### Records from a dataset
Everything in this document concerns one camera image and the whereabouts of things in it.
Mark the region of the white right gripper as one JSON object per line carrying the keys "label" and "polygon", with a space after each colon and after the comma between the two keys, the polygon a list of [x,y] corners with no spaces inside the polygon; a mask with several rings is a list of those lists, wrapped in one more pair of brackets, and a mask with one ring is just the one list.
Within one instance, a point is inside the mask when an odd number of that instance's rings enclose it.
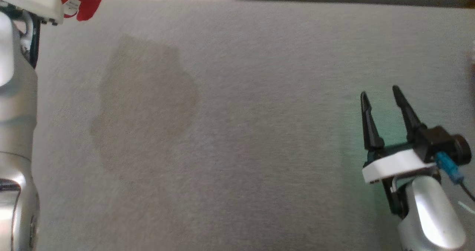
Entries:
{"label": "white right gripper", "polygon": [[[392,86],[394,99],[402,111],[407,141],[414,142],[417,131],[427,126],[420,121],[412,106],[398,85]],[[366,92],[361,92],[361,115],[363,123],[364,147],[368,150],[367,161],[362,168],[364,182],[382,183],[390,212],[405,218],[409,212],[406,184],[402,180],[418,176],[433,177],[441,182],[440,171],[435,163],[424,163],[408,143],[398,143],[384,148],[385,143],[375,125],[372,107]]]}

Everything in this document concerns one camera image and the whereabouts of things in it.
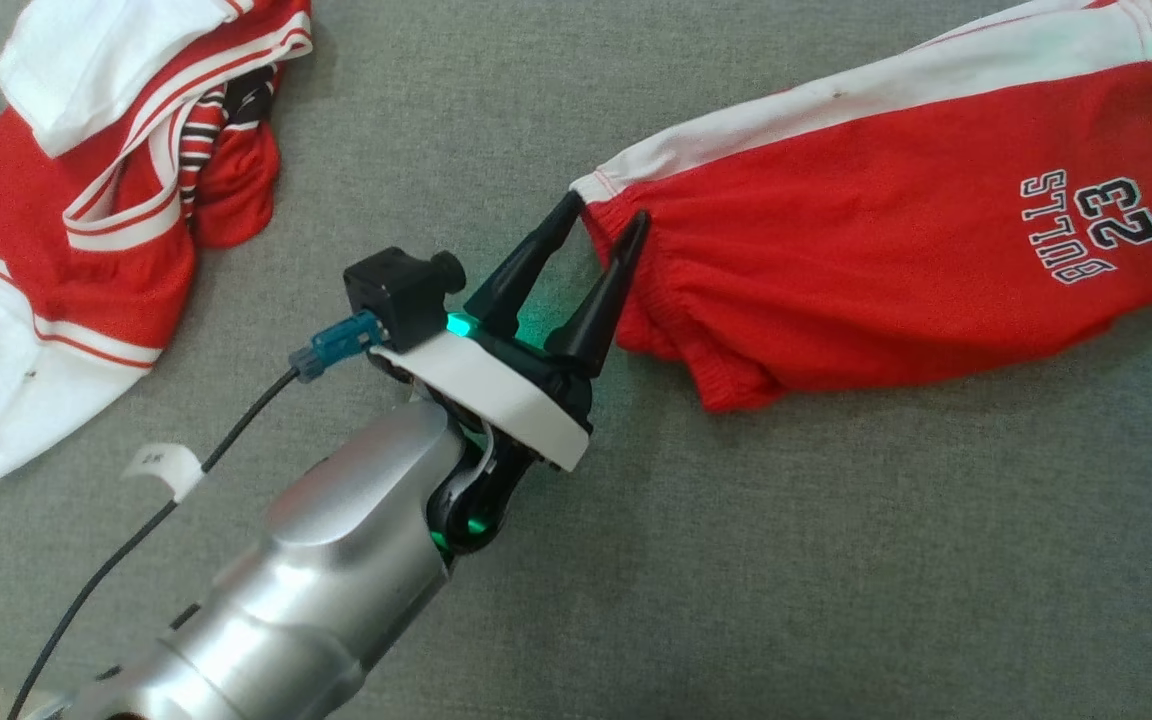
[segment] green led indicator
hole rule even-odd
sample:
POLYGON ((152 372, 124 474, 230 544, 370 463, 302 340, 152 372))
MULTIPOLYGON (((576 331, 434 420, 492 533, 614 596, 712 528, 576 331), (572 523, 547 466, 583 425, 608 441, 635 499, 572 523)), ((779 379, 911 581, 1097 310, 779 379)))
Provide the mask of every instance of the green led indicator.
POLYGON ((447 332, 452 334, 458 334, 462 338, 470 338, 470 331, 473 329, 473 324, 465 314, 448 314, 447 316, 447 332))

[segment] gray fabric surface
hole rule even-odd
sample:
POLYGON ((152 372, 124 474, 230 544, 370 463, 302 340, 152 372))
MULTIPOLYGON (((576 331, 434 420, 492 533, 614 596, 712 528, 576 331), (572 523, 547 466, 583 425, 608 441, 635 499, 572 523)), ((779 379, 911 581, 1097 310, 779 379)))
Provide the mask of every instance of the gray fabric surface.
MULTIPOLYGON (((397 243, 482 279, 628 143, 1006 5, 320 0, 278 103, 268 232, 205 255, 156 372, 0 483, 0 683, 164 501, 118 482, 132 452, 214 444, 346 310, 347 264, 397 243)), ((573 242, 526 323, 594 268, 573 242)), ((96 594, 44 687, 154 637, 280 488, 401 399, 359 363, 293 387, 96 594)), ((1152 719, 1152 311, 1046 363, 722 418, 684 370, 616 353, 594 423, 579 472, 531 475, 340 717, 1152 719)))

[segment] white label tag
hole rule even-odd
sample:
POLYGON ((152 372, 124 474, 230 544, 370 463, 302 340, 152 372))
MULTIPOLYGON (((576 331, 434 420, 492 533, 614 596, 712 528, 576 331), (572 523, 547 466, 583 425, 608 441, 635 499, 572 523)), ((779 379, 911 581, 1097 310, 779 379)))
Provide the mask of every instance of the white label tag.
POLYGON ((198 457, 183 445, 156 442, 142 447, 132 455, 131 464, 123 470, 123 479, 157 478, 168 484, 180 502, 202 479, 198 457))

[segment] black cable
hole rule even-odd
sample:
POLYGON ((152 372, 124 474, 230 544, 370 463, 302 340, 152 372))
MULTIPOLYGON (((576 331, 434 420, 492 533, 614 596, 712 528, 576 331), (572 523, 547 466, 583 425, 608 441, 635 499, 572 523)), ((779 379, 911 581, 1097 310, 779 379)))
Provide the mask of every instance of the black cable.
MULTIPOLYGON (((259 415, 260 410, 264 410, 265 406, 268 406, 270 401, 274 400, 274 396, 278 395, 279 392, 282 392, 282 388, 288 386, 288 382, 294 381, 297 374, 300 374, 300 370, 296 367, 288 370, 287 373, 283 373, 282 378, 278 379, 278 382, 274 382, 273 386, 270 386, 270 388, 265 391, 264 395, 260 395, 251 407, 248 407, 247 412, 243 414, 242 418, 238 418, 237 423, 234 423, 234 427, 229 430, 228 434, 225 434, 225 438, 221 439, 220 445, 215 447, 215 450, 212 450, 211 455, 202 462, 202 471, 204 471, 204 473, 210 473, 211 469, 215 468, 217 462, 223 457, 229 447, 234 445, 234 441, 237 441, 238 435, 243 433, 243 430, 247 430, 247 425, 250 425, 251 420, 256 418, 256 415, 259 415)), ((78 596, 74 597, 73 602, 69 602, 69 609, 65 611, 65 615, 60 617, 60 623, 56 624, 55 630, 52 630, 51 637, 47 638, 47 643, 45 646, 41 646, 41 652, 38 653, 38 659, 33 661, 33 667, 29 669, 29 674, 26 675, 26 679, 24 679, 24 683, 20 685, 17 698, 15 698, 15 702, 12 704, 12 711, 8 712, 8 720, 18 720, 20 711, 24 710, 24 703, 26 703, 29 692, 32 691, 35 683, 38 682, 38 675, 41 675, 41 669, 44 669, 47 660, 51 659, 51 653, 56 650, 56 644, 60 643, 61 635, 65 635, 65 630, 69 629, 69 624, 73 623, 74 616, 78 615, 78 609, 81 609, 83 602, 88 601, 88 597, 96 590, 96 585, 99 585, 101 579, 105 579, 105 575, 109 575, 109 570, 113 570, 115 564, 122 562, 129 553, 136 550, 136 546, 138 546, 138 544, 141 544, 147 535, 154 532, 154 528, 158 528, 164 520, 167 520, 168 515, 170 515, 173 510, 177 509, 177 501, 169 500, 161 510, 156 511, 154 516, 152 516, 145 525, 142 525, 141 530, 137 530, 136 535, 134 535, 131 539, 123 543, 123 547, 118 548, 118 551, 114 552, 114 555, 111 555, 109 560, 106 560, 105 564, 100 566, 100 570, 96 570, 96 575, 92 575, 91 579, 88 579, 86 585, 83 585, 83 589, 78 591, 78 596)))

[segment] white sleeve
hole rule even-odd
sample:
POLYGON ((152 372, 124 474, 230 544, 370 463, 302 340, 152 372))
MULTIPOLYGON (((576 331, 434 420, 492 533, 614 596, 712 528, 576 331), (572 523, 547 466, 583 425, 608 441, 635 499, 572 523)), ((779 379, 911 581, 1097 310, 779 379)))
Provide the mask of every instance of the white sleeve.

### About this task
Print the records above verbatim from their first line to the line containing "Mark the region", both included, and stop there.

### Task response
Everything in this document concerns one camera image and the whereabouts of things in it.
Mark the region of the white right gripper as one JSON object per line carrying the keys "label" and "polygon", with a space after each colon and after the comma between the two keys, the polygon a list of [x,y] corners with no spaces inside the polygon; a mask with several rings is a list of those lists, wrapped in one more pair of brackets, and a mask with one ring is just the one list.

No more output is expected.